Restricted stock awards are a form of employee compensation where you're paid in stock, though you're not immediately free to sell the stock until you've been employed for a certain amount of time – when the stock is said to vest. In some cases, you may be paid in restricted stock units, which essentially are placeholders that are exchanged for actual stock when the payment vests. In either case, you typically owe tax, reported on the W-2 income tax form, when the stock vests.
Unless you make an 83(b) election, you can generally expect to find restricted stock awards on your W-2 form when the awards vest.
How Restricted Stock Works
Employers sometimes prefer to pay employees a portion of their payment in stock, rather than in ordinary cash. They often don't want to immediately transfer the stock without restrictions to employees, though, and instead set up a so-called vesting schedule where the stock gradually becomes available to sell.
Sometimes this is done using what is called restricted stock units, which are exchanged for shares of the employer's stock, according to the vesting schedule. Once stock vests, employees are free to sell it or hold on to it as they would be with any other kind of stock investment.
Understanding Tax Liabilities
When restricted stock vests, employees are taxed on the market value of the stock, minus anything that they paid for it. Often stock grants simply give the restricted stock to employees as compensation, so they will have paid nothing for it and will be taxed on the market value of the stock.

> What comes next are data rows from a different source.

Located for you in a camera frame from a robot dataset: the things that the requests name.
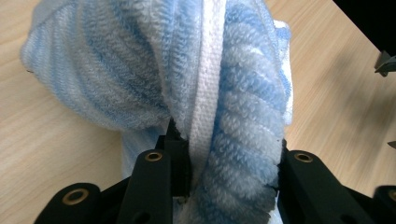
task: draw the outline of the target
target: black object
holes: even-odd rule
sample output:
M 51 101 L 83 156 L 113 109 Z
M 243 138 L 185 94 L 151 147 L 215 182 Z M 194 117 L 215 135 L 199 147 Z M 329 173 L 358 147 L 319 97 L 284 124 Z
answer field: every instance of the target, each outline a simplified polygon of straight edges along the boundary
M 342 186 L 314 154 L 283 143 L 277 206 L 285 224 L 396 223 L 396 186 L 381 186 L 369 198 Z M 171 120 L 156 149 L 137 157 L 130 178 L 103 192 L 84 183 L 62 189 L 35 224 L 169 224 L 172 197 L 187 198 L 190 182 L 188 143 Z
M 375 71 L 383 77 L 396 71 L 394 0 L 333 0 L 381 51 Z

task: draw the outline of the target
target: terry cloth
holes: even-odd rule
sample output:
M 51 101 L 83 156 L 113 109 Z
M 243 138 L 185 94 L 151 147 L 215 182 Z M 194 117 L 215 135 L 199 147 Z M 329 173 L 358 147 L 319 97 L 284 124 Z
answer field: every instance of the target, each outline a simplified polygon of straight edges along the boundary
M 289 41 L 261 0 L 43 0 L 21 60 L 121 131 L 125 176 L 174 118 L 193 171 L 175 222 L 265 223 L 291 123 Z

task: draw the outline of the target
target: towel fold
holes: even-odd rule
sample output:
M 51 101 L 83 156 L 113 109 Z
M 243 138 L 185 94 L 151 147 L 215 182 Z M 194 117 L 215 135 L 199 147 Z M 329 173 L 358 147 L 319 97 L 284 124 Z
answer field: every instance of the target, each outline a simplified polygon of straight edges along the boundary
M 179 223 L 264 223 L 291 123 L 290 30 L 261 0 L 43 0 L 21 60 L 65 105 L 122 132 L 122 170 L 173 117 L 190 142 Z

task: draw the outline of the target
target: fabric
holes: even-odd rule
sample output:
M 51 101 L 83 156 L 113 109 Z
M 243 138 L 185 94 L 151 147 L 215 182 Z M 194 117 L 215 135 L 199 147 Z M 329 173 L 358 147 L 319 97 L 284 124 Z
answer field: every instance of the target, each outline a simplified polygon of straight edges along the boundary
M 125 176 L 174 118 L 193 171 L 175 222 L 265 223 L 291 123 L 289 41 L 261 0 L 43 0 L 21 60 L 122 133 Z

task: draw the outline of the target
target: wooden table
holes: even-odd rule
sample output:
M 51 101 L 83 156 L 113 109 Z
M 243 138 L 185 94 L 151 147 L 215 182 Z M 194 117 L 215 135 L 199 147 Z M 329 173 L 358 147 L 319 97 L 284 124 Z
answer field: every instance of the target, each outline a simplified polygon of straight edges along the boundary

Employers often are required to withhold tax from employee paychecks to cover this restricted stock as it vests. Sometimes, employees can have employers withhold some of the stock itself to pay the tax.
Exploring Capital Gains
Once employees own the stock, they can sell it within one year and pay tax on any additional gains since the time of vesting as a short-term capital gain, charged at the ordinary rate. If they hold on to it for more than a year, they can claim a capital gain or loss on any change in value when they do sell, similar to stock purchased on the open market.
Making an 83(b) Election
In some cases, employees paid in restricted stock can choose to make what's called an 83(b) election within 30 days of being awarded the restricted stock. In this case, employees are charged income tax based on the value of the stock when it's first awarded, not after it vests, and further fluctuations in the stock price are treated as a capital gain or loss.
If employees anticipate that their restricted stock will gain in value between when it's awarded and when it actually vests and is available to sell, this can be advantageous because they will pay the lower capital gains tax rate rather than the ordinary income rate on that price difference. If the stock decreases in value, this can cost the employees money, since they will pay the tax on the higher price at the award time rather than on the lower price at vesting time and at best will be able to claim a capital loss on the difference.